– Нашел своего командира роты?
– Нашел.
– Чего он рассказывает?
– Ничего он пока не рассказывает, – сказал Синцов. И от воспоминания о Бутусове поморщился, как от боли.
– Еще одного пленного вечером взяли, – почему-то улыбнувшись, сказал Ильин.
– Почему смеешься?
– Здесь взяли. Под кроватью прятался.
Но Синцова это не рассмешило.
– Растяпы! – сердито сказал он. – Вылез бы ночью да гранату кинул, было бы мне потом смеху на том свете.
– Мало их все же, – сказал Ильин. – Боятся нам сдаваться.
– Ясно, боятся, – сказал Синцов. – И я бы на их месте боялся бы после всего, что сделали.
– Приказал разбудить. – Ильин кивнул на всхрапнувшего Артемьева.
– Успею, разбужу. Иди спи.
Ильин вышел, а Синцов с наслаждением окунулся спиной в мягкие, старые, клонившие ко сну пружины кресла. Будить Артемьева было и охота и неохота. Все главное было сказано сразу, полмесяца назад, при первом свидании. А говорить об остальном – нет сил у тебя и у него, наверное, тоже. Настолько нет сил, что кажется, нет и желания, хотя это неправда, желание есть, просто сил нет.

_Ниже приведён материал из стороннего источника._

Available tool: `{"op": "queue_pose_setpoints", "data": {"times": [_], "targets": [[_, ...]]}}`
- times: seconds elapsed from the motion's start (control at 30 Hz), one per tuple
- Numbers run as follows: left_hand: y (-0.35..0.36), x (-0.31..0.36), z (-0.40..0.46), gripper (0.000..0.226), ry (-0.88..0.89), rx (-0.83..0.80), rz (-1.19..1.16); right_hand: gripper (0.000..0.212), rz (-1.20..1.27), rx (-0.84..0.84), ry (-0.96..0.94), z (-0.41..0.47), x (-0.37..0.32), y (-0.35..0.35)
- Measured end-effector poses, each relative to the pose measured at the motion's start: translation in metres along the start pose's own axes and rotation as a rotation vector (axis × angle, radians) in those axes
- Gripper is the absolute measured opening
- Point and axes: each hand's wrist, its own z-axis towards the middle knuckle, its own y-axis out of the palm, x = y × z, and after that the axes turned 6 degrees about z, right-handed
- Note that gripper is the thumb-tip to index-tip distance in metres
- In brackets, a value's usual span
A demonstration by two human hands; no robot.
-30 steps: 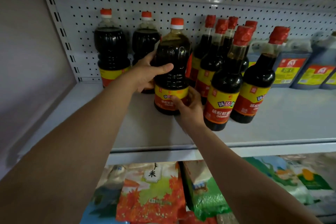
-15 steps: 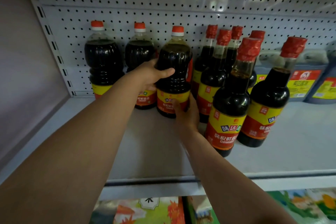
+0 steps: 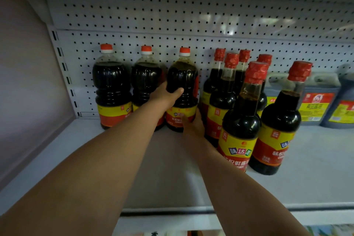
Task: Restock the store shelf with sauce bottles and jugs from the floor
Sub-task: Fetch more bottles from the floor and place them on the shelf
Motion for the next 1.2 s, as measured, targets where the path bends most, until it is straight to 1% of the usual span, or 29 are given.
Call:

Артемьев повернулся на кровати, шапка свалилась на пол. «Все-таки мало ты переменился», – подумал Синцов, глядя на его тяжело вдавившееся в подушку крупное, спокойное, загорелое лицо.

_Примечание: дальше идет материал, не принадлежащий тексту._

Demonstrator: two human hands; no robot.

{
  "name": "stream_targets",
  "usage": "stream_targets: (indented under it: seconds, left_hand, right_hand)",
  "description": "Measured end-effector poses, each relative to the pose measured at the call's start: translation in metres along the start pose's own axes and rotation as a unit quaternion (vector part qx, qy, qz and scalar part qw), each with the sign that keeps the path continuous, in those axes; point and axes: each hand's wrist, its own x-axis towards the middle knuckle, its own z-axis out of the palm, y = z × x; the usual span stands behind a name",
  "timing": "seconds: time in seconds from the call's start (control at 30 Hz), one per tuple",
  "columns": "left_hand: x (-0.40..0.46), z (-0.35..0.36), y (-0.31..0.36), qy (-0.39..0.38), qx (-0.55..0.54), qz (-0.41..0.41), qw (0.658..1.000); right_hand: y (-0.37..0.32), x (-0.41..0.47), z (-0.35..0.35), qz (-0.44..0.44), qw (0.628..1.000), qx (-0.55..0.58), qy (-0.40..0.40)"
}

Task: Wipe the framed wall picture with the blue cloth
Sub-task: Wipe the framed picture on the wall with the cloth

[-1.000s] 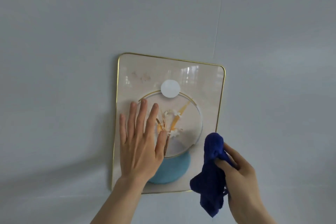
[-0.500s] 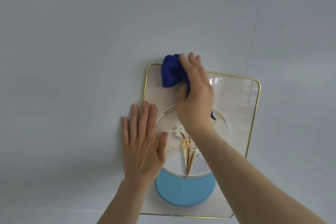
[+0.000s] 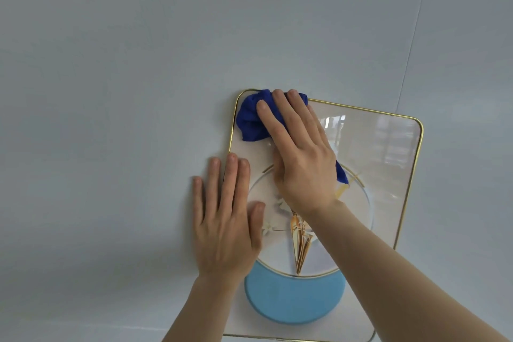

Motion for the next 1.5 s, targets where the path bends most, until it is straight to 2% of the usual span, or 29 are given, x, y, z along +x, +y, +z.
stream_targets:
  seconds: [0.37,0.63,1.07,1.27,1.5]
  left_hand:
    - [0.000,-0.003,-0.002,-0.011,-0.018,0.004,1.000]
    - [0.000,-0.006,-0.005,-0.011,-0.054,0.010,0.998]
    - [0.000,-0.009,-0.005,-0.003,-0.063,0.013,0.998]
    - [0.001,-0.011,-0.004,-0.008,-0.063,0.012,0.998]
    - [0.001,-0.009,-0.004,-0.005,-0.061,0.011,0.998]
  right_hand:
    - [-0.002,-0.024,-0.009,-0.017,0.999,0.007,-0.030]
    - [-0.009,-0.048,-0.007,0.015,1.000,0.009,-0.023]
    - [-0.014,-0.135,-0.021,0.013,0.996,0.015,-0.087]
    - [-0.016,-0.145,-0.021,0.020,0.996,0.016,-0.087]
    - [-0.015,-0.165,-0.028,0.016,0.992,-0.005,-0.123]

Еще тогда, две недели назад, когда встретились, он подумал, что брат жены мало переменился. Все такой же, как весной тридцать девятого, при последнем довоенном свидании. Только на петлицах вместо одной шпалы три, да два ордена на груди, да ходит, чуть припадая на раненую ногу. Все переменилось за эти годы, а он – даже до странности – каким был, таким и остался. Может, оттого, что с семнадцати лет, с училища, всю жизнь готовил себя к войне и жил на ней среди того, чего ждал всю жизнь? А хотя можно ли сказать про эту войну, что она была тем, чего ждали даже такие до мозга костей военные люди?
Может, просто не вгляделся в него тогда сразу, и не до того было, и свидание оказалось на людях и короче, чем оба думали. Приехал в батальон вместе с Левашовым, и Левашов почему-то не ушел, сидел все время, пока Павел рассказывал про смерть Маши. Может, и к лучшему, что сидел. А потом Ильин и Завалишин вернулись и тоже сидели, сочувствовали. Наверное, думали потом уйти, оставить вдвоем, но никакого «потом» не вышло из-за немецкой внезапной контратаки. Сразу в тот день из огня да в полымя. Хотя, возможно, и это к лучшему.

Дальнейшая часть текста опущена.